It is believed that actual Dolby Ex systems phase shift Ls and Rs by plus and minus 45 degrees, respectively, to provide more depth to the surround sound. The QS or SQ matrix systems cited in the PCT Publication teach that technique.
As shown in
It is important to note that the three discrete surround channels do NOT carry discrete signals. The same crosstalk and phase distortion limitations associated with Prologic are now reintroduced into what was a truly discrete multichannel system. While it is true that a listener's sensitivity to position and direction is less for rear signals, true discrete audio reproduction will provide better sound separation and directionality. For the same reasons consumers preferred 2-channel surround over mono surround they will prefer 3-channel discrete surround over matrixed 2 channel surround.
Dolby EX represents a first step toward enhanced multichannel audio. Dolby EX provides additional surround sound channels using existing 5.1 formats without increasing the bit rate. Furthermore, Dolby EX preserves the discrete coding of L, R, C and sub audio signals. However, Dolby EX achieves these desirable results by sacrificing the true discreteness of the surround sound channels. A 3:2:3 system will suffer the same crosstalk limitation as Pro Logic. 4:2:4 and greater systems will also suffer phase distortion problems due to the matrix decode.

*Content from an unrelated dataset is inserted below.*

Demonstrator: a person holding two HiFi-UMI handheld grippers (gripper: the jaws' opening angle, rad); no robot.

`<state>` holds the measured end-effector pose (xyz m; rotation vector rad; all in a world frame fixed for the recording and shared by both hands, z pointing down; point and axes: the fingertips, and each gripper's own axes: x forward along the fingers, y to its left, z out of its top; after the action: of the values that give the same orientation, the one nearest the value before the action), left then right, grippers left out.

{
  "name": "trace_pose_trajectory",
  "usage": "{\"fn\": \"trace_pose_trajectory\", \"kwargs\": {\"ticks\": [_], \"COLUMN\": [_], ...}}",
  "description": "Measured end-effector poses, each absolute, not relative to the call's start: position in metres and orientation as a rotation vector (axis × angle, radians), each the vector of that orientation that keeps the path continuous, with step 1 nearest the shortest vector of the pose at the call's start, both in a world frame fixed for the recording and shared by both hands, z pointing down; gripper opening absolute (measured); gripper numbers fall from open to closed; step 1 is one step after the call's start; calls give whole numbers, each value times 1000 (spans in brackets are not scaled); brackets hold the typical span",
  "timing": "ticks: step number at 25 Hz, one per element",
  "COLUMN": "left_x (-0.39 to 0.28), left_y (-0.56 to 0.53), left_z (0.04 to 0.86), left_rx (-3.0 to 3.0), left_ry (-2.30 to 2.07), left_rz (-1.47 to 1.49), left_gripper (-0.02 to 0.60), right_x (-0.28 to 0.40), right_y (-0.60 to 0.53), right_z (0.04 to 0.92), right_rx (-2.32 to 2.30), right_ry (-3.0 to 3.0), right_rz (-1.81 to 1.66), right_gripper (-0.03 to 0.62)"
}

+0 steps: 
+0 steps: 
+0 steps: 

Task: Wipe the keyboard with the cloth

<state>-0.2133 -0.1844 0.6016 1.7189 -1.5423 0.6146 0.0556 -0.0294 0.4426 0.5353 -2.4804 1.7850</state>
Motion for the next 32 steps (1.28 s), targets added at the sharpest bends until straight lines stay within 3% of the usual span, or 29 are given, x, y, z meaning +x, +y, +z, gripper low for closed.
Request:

Dolby cannot provide true discrete N.1 audio because audio quality and/or reliability will suffer. The PCT Publication contemplates and then dismisses a new N.1 format for truly discrete audio stating “Although, in theory, additional channels could be carried by reducing the symbol size in order to provide more bits and allowing the storage of more data in the same physical area, such a reduction would introduce unwanted difficulties in the printing process and require substantial modification or recorder and player units in the field.” A true N.1 format would be incompatible with existing hardware and would require at least substantial modification if not total replacement.
Accordingly, there remains an unfulfilled need in the industry to provide a truly discrete multichannel surround sound environment with more than two surround channels while maintaining backward compatibility with existing 5.1 decoders without sacrificing audio quality or reliability.
In view of the above problems, the present invention provides a truly discrete multichannel audio environment with additional discrete audio signals while maintaining backward compatibility with existing decoders.
A truly discrete as well as a backward compatible mix for surround-sound, front or other discrete audio channels for cinema, home theater, or music by mixing additional discrete audio signals with the existing discrete audio channels into a predetermined format such as the 5.1 audio format. These additional discrete audio channels are separately encoded and appended to the predetermined format as extension bits in the bitstream.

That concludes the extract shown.